• WHAT YOU SHOULD DO: Report every line of the records that contains the word "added".

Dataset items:
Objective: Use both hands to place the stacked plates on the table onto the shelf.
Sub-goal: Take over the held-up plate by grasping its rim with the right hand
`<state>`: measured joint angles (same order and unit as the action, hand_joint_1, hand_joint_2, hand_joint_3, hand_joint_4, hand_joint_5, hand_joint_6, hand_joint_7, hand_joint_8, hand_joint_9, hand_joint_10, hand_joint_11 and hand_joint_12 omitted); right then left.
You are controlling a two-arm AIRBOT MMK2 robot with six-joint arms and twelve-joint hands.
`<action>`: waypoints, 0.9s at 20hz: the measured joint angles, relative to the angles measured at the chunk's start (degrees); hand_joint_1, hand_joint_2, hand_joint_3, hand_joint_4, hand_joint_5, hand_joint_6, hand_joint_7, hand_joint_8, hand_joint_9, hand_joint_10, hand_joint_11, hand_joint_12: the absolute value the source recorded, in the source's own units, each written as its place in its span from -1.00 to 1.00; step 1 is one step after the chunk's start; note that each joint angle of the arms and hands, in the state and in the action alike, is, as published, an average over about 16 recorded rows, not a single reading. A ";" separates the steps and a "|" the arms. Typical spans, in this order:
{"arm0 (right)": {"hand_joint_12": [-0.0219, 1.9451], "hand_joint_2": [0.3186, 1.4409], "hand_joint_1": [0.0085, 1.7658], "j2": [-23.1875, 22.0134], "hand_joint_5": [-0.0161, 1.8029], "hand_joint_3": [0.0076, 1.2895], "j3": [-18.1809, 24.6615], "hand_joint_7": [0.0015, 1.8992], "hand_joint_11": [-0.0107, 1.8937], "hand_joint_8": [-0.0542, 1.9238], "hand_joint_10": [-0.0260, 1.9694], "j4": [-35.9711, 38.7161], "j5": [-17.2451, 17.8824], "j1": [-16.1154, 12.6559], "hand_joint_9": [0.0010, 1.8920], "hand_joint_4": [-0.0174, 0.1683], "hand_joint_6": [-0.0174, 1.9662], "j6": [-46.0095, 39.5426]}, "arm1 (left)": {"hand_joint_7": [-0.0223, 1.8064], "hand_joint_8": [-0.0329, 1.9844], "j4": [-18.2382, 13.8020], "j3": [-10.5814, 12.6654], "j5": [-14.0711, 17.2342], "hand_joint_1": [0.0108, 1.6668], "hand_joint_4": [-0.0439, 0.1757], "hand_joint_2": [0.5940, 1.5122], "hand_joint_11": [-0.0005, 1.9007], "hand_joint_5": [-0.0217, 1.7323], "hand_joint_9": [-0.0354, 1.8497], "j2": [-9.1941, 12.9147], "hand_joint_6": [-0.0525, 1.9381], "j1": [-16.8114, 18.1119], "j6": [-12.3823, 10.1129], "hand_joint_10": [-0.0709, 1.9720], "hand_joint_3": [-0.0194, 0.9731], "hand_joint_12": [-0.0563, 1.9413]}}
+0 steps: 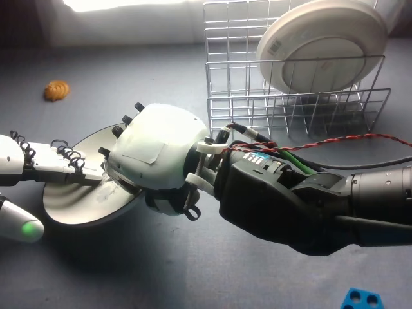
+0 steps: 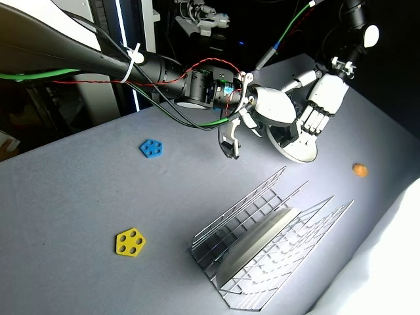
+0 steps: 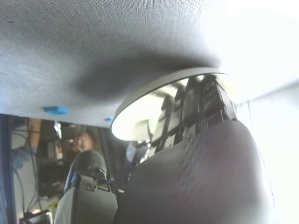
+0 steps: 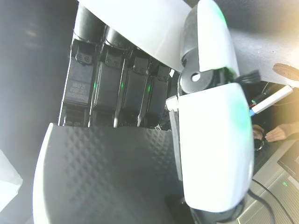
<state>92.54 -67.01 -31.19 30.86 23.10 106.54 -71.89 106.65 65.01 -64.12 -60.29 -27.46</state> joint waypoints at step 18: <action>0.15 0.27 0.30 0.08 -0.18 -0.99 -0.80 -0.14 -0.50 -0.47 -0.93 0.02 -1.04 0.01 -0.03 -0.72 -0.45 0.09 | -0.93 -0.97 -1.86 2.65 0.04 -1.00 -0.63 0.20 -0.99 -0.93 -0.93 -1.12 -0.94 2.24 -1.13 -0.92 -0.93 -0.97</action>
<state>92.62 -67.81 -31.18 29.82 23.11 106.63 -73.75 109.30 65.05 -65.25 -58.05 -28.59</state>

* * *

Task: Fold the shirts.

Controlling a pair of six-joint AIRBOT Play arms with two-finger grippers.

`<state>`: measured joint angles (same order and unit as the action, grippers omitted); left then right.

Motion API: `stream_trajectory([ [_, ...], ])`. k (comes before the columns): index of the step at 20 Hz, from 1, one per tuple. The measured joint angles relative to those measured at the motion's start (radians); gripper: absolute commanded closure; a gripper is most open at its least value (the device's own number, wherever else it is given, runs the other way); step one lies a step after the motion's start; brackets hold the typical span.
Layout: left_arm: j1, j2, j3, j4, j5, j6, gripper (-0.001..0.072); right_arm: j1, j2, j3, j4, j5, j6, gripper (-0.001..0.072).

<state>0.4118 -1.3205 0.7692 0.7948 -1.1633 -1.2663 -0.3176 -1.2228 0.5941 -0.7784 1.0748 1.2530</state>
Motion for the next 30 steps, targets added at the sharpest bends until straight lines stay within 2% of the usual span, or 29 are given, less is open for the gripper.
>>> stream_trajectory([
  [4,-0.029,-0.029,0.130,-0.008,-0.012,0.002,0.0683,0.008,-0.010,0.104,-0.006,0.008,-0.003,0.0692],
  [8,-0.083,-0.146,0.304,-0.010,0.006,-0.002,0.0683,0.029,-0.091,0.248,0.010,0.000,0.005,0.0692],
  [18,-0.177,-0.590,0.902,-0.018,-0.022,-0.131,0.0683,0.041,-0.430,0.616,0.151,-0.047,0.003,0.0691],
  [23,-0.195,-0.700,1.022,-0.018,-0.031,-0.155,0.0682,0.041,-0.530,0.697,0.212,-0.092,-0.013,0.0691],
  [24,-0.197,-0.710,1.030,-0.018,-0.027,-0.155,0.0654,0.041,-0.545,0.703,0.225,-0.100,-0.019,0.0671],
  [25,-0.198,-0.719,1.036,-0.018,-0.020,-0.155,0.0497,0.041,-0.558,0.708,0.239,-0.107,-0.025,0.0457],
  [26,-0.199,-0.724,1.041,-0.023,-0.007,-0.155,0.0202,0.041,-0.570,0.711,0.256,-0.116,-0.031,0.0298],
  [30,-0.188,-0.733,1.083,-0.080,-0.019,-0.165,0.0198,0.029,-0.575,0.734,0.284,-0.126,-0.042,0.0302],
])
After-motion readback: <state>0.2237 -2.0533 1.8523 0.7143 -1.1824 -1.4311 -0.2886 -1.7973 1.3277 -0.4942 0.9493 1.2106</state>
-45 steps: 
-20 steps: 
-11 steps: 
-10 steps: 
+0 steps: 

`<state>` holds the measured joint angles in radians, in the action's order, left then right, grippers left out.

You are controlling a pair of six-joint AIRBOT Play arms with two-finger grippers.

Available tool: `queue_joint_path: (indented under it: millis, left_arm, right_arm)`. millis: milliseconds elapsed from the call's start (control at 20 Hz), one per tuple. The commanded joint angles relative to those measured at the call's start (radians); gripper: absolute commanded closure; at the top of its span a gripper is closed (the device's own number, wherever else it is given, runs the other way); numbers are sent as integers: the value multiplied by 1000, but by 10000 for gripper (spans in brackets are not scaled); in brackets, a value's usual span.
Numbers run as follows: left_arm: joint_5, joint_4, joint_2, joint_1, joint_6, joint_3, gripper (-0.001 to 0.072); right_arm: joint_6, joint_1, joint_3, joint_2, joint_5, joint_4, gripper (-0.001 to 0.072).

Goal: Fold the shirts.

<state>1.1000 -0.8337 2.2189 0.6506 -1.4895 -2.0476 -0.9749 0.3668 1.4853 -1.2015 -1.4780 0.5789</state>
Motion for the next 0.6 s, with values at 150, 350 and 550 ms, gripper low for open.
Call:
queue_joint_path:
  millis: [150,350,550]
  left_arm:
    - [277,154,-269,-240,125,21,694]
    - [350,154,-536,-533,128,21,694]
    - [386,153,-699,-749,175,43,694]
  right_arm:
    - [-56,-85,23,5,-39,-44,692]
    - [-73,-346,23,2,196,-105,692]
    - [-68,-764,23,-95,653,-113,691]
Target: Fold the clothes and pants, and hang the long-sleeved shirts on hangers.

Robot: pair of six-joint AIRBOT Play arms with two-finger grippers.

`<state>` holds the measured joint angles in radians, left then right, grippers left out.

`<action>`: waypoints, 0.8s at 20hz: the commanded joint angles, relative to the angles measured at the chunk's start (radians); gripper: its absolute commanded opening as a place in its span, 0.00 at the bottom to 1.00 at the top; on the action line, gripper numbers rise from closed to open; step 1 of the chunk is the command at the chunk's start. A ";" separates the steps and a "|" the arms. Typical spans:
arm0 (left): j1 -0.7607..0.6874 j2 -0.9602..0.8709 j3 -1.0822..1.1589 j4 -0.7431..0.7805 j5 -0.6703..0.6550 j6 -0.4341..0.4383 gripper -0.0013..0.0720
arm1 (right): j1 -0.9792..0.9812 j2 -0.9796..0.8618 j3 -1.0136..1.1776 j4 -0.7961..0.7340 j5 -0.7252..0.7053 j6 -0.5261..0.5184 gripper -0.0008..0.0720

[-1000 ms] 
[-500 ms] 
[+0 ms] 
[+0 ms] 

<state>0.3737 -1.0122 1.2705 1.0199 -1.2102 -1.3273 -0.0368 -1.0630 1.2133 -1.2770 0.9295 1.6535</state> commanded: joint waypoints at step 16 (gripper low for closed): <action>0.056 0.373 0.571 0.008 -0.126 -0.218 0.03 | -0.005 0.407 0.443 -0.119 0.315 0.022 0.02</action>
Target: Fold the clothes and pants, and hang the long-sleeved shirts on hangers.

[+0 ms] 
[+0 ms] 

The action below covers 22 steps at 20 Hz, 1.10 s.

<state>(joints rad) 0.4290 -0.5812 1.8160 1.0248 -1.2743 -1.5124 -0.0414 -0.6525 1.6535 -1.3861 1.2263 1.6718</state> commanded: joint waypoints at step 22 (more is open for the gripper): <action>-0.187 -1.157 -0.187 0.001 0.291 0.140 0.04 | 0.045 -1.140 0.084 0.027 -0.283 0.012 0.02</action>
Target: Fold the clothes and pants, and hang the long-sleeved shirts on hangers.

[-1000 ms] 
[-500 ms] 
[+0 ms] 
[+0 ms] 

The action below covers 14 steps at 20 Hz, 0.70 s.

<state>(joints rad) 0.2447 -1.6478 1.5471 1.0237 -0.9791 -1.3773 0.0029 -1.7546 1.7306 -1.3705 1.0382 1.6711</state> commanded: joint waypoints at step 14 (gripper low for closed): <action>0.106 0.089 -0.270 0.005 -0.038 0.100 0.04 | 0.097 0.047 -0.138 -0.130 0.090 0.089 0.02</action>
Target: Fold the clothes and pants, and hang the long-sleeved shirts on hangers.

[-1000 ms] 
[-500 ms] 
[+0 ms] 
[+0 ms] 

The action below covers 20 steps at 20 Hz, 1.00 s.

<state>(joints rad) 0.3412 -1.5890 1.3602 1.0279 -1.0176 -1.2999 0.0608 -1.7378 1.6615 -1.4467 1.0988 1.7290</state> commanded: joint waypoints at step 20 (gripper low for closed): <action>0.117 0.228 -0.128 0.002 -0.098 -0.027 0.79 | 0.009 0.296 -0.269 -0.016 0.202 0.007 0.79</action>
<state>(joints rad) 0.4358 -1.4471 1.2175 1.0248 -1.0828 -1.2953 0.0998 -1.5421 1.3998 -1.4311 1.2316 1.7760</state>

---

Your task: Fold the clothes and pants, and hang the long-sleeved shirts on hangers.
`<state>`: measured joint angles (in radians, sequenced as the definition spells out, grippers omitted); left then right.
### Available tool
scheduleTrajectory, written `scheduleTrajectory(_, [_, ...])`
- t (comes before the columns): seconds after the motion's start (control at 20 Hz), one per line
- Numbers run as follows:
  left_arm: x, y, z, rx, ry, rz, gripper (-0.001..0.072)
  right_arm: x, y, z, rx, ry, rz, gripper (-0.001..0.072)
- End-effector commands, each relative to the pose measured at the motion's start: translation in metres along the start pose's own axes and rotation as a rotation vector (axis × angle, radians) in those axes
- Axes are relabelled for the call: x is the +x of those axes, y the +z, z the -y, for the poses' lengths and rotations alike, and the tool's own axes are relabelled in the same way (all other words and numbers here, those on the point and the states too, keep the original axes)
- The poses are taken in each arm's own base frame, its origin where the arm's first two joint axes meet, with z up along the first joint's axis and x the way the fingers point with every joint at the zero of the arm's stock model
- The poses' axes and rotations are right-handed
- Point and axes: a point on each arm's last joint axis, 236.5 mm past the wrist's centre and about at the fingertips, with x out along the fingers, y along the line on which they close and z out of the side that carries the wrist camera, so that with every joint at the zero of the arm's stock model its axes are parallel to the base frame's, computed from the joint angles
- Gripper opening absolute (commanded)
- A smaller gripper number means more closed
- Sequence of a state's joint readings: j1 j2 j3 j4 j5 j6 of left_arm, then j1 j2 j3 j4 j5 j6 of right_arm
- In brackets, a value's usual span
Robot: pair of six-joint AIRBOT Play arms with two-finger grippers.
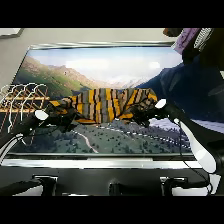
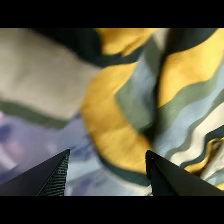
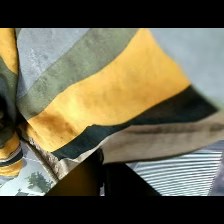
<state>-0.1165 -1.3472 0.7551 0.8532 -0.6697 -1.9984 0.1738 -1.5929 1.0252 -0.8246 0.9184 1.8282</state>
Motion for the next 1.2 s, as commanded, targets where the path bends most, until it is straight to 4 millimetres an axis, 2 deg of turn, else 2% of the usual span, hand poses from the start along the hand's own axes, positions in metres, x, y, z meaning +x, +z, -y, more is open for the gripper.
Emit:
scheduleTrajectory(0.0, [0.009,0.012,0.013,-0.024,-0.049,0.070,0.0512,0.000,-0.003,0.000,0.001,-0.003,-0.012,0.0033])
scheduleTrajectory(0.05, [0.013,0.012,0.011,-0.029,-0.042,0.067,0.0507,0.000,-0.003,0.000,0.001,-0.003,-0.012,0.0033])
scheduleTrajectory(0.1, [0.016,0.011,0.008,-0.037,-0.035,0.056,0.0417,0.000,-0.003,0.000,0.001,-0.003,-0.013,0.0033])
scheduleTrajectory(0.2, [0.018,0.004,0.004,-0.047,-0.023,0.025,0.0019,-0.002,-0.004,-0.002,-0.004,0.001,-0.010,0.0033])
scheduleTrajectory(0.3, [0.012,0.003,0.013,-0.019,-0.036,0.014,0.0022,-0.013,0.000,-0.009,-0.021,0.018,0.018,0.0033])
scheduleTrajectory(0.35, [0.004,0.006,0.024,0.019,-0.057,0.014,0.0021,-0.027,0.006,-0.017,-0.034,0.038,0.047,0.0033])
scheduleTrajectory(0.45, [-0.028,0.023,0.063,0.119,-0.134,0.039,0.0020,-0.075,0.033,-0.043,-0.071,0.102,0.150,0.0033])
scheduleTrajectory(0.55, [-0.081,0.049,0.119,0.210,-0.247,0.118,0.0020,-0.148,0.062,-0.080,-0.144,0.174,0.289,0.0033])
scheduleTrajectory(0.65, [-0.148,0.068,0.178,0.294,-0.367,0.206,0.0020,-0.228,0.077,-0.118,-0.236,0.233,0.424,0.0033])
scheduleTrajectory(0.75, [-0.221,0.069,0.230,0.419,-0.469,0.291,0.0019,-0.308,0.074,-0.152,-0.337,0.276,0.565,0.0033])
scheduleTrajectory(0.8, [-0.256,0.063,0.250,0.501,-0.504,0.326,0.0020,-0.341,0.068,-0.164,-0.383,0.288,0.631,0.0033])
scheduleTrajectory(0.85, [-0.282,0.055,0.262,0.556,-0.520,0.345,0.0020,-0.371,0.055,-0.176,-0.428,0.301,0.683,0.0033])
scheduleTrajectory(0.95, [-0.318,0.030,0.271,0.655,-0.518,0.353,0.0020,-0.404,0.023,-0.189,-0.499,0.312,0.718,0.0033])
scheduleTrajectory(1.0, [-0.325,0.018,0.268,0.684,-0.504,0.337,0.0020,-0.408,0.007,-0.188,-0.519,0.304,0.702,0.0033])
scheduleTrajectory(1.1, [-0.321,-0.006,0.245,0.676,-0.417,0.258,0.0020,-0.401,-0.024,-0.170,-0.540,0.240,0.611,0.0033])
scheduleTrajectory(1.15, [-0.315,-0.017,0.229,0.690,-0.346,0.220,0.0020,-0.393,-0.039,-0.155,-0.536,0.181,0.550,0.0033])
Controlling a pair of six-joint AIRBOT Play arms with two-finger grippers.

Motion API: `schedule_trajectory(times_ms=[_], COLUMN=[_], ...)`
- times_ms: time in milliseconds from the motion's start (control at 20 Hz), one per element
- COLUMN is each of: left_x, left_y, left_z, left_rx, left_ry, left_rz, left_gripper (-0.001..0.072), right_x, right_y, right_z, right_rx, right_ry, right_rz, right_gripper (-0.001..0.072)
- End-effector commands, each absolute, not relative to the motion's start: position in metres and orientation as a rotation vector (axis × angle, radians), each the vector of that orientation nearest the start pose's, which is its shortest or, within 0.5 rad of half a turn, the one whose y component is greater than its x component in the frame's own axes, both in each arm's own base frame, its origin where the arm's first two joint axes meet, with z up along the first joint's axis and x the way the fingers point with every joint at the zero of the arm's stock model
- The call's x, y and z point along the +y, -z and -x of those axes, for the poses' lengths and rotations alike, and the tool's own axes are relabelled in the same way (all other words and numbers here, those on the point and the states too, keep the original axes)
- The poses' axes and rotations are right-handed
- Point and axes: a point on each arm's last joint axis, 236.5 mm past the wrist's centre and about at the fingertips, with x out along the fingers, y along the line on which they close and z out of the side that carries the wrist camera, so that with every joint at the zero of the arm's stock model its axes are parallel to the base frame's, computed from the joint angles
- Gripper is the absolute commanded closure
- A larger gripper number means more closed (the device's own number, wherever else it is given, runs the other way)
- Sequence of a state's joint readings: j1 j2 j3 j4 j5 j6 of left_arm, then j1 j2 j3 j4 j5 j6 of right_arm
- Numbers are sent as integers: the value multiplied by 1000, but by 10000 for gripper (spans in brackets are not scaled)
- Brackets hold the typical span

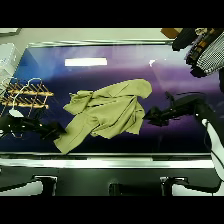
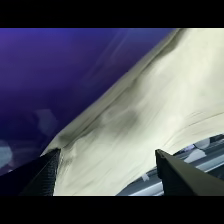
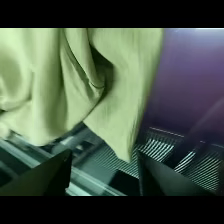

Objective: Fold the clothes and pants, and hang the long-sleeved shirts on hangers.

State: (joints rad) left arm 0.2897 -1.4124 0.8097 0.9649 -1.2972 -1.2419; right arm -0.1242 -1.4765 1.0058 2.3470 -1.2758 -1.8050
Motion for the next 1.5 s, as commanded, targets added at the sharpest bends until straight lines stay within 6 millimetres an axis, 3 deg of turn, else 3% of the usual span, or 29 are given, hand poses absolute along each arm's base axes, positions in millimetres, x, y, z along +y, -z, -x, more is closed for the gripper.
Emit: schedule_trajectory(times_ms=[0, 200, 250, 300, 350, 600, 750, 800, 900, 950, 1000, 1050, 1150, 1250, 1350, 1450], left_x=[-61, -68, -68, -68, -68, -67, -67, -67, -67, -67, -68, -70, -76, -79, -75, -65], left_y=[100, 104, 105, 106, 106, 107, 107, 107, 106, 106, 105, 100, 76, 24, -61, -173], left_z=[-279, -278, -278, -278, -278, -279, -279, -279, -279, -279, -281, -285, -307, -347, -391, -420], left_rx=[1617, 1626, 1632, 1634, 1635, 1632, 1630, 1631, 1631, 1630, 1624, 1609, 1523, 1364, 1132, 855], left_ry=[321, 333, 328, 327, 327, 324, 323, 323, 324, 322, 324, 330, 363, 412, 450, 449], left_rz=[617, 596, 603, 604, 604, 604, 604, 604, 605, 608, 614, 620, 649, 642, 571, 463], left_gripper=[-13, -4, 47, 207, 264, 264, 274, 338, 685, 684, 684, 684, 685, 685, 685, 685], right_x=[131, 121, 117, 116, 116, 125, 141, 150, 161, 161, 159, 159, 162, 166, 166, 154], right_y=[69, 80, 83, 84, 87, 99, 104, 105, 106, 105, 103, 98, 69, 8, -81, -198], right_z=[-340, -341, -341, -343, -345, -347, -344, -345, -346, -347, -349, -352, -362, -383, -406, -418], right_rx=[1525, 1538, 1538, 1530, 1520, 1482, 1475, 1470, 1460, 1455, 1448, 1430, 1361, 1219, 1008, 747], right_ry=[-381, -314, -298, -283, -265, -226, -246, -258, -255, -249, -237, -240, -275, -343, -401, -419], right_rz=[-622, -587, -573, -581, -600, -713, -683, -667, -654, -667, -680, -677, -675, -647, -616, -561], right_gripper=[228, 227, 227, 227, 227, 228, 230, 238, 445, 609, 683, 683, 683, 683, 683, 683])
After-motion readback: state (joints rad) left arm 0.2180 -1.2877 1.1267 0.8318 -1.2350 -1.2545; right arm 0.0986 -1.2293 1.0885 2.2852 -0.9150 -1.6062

• EXERCISE RESPONSE:
Motion for the next 30 steps, targets added at the sharpest bends until straight lines stay within 2% of the usual span, or 29 are given, less is open for the gripper.
Motion for the next 1.5 s, as commanded, targets added at the sharpest bends until straight lines stay within 6 millimetres an axis, 3 deg of turn, else 3% of the usual span, or 29 are given, hand poses absolute along each arm's base axes, positions in millimetres, x, y, z along +y, -z, -x, more is closed for the gripper.

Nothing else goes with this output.